Reproduce the records below word for word.

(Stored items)
++++++++++++++++++++

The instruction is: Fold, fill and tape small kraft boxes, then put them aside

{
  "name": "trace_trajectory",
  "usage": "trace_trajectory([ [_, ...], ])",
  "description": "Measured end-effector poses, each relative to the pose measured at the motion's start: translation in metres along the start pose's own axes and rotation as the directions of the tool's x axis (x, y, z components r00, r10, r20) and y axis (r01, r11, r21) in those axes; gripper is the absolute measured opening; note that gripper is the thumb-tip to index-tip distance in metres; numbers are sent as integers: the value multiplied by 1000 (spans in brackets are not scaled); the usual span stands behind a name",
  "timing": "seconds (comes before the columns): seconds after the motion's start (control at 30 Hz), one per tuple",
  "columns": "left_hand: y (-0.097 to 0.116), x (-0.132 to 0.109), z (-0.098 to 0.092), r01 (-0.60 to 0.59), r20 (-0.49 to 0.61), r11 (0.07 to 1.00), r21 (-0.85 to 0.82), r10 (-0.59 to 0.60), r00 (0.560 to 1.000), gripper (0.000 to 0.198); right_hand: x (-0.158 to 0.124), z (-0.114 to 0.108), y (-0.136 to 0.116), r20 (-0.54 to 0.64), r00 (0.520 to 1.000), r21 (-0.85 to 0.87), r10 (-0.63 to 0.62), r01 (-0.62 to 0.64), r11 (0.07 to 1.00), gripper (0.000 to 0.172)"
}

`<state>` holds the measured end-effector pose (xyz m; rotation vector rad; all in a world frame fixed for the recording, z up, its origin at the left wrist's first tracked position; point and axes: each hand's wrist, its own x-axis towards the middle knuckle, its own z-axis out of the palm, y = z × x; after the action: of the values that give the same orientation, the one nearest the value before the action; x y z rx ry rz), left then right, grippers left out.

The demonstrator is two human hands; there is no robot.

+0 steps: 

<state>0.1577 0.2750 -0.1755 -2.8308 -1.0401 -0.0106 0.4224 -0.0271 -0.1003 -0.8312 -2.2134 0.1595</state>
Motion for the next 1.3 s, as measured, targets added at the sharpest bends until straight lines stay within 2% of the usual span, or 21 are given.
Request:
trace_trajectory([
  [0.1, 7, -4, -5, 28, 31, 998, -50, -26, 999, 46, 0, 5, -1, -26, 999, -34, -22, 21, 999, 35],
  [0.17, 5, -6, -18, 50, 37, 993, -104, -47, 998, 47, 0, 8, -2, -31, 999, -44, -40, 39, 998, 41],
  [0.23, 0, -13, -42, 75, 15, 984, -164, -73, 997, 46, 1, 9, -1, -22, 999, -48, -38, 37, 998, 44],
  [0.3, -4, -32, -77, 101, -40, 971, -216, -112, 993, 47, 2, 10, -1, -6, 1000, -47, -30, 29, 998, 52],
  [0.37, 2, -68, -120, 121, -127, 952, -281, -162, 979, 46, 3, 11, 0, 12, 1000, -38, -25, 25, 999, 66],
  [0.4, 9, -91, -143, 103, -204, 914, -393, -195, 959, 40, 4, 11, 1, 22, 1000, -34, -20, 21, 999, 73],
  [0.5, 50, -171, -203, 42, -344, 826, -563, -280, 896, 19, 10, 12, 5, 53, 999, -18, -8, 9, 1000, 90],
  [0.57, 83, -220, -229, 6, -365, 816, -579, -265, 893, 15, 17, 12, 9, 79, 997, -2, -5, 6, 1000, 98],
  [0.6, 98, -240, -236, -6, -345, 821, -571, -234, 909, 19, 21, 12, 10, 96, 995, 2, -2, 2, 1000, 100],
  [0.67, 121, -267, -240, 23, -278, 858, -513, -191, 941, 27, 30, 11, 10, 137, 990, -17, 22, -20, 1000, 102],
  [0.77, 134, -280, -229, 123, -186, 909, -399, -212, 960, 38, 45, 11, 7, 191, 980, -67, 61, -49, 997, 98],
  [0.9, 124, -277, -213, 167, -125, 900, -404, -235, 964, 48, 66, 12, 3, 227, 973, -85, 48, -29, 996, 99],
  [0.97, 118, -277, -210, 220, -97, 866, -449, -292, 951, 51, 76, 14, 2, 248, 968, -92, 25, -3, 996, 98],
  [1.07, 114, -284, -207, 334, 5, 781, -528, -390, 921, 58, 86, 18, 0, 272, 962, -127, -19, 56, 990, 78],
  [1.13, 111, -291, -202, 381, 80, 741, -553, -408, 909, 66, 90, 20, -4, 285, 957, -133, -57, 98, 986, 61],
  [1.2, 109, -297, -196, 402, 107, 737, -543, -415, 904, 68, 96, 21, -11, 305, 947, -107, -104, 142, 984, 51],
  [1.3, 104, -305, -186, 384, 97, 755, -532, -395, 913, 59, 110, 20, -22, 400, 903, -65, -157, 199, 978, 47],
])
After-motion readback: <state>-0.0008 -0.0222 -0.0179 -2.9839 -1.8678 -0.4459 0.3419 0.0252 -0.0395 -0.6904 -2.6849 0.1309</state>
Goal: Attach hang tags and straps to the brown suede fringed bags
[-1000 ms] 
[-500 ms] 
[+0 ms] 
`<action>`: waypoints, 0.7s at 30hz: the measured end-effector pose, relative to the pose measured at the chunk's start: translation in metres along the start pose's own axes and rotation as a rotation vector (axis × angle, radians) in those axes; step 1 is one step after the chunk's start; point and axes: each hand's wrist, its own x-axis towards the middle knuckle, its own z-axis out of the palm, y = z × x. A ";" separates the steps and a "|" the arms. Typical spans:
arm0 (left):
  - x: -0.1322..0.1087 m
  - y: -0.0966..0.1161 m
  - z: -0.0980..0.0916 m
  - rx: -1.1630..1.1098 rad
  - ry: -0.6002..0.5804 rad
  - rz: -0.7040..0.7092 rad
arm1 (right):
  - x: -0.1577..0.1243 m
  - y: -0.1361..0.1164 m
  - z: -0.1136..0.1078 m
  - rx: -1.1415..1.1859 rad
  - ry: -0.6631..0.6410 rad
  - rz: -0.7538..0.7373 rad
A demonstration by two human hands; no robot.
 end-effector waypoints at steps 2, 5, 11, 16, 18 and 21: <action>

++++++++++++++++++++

▶ _RESPONSE AREA_:
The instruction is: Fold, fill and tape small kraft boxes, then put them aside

{
  "name": "trace_trajectory",
  "usage": "trace_trajectory([ [_, ...], ])",
  "description": "Measured end-effector poses, each relative to the pose measured at the motion's start: translation in metres along the start pose's own axes and rotation as the directions of the tool's x axis (x, y, z components r00, r10, r20) and y axis (r01, r11, r21) in those axes; gripper is the absolute measured opening; note that gripper is the thumb-tip to index-tip distance in metres; numbers are sent as integers: the value multiplied by 1000 (spans in brackets are not scaled); the usual span stands behind a name",
  "timing": "seconds (comes before the columns): seconds after the motion's start (control at 30 Hz), one per tuple",
  "columns": "left_hand: y (-0.097 to 0.116), x (-0.132 to 0.109), z (-0.098 to 0.092), r01 (-0.60 to 0.59), r20 (-0.49 to 0.61), r11 (0.07 to 1.00), r21 (-0.85 to 0.82), r10 (-0.59 to 0.60), r00 (0.560 to 1.000), gripper (0.000 to 0.198); right_hand: x (-0.158 to 0.124), z (-0.114 to 0.108), y (-0.136 to 0.116), r20 (-0.54 to 0.64), r00 (0.520 to 1.000), r21 (-0.85 to 0.87), r10 (-0.63 to 0.62), r01 (-0.62 to 0.64), r11 (0.07 to 1.00), gripper (0.000 to 0.172)"
}

`<state>` holds the measured end-effector pose (xyz m; rotation vector rad; all in a world frame fixed for the recording, z up, its origin at the left wrist's first tracked position; point and axes: each hand's wrist, its own x-axis towards the middle knuckle, its own z-axis out of the palm, y = z × x; after the action: of the values that give the same orientation, the one nearest the value before the action; x y z rx ry rz), left then right, grippers left out.

The demonstrator is two human hands; there is no robot.

+0 steps: 

<state>0.1577 0.2750 -0.1755 -2.8308 -1.0401 -0.0106 0.4224 -0.0271 -0.1003 -0.8312 -2.2134 0.1595</state>
Motion for the next 1.3 s, as measured, targets added at the sharpest bends until straight lines stay within 2% of the usual span, or 21 are given.
Request:
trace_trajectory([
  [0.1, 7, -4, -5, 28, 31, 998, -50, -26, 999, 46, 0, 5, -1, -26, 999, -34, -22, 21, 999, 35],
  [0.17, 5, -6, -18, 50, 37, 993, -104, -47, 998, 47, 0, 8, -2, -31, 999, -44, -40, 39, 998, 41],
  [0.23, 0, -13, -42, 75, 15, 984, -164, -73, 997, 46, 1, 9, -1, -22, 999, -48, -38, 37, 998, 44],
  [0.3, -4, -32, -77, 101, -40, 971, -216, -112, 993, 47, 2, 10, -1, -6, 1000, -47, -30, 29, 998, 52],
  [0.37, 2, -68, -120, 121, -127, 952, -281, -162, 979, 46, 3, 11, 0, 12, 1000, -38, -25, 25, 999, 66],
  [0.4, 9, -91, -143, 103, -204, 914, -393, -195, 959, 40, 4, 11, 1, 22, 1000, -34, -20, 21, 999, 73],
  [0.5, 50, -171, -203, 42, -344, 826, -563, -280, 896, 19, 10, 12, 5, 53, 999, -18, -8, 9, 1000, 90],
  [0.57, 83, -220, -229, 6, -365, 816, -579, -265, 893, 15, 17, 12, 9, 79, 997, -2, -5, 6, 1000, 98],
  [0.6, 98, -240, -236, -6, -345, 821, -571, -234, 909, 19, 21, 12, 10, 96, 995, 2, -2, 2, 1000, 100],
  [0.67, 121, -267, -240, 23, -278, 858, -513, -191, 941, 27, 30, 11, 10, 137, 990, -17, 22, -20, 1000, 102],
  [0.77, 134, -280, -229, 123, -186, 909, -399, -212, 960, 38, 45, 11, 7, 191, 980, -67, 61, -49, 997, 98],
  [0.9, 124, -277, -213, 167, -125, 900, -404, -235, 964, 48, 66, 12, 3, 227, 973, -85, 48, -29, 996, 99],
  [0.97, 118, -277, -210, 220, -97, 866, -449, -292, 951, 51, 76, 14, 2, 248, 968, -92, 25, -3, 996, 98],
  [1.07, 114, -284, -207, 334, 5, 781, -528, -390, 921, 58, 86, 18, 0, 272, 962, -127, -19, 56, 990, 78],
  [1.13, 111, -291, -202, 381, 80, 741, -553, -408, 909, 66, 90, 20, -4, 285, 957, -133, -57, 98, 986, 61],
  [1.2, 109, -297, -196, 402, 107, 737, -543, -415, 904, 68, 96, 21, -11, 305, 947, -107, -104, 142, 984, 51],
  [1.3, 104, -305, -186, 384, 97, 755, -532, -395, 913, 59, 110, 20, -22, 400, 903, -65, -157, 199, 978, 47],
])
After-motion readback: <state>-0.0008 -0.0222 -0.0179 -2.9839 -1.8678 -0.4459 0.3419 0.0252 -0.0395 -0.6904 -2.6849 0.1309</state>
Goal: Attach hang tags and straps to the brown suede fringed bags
[-1000 ms] 
[-500 ms] 
[+0 ms] 
`<action>`: waypoints, 0.7s at 30hz: the measured end-effector pose, relative to the pose measured at the chunk's start: translation in metres along the start pose's own axes and rotation as a rotation vector (axis × angle, radians) in those axes; step 1 is one step after the chunk's start; point and axes: each hand's wrist, its own x-axis towards the middle knuckle, its own z-axis out of the palm, y = z × x. A ";" separates the steps and a "|" the arms. Typical spans:
arm0 (left):
  - x: -0.1322..0.1087 m
  - y: -0.0966..0.1161 m
  - z: -0.0980..0.0916 m
  - rx: -1.1630..1.1098 rad
  - ry: -0.6002..0.5804 rad
  - rz: -0.7040..0.7092 rad
arm1 (right):
  - x: -0.1577..0.1243 m
  - y: -0.1361..0.1164 m
  - z: -0.1136..0.1078 m
  - rx: -1.1415..1.1859 rad
  - ry: -0.6631..0.6410 rad
  - rz: -0.7538..0.7373 rad
A demonstration by two human hands; no robot.
 end-effector waypoints at steps 2, 5, 11, 16, 18 and 21: <action>

The full output has already been given.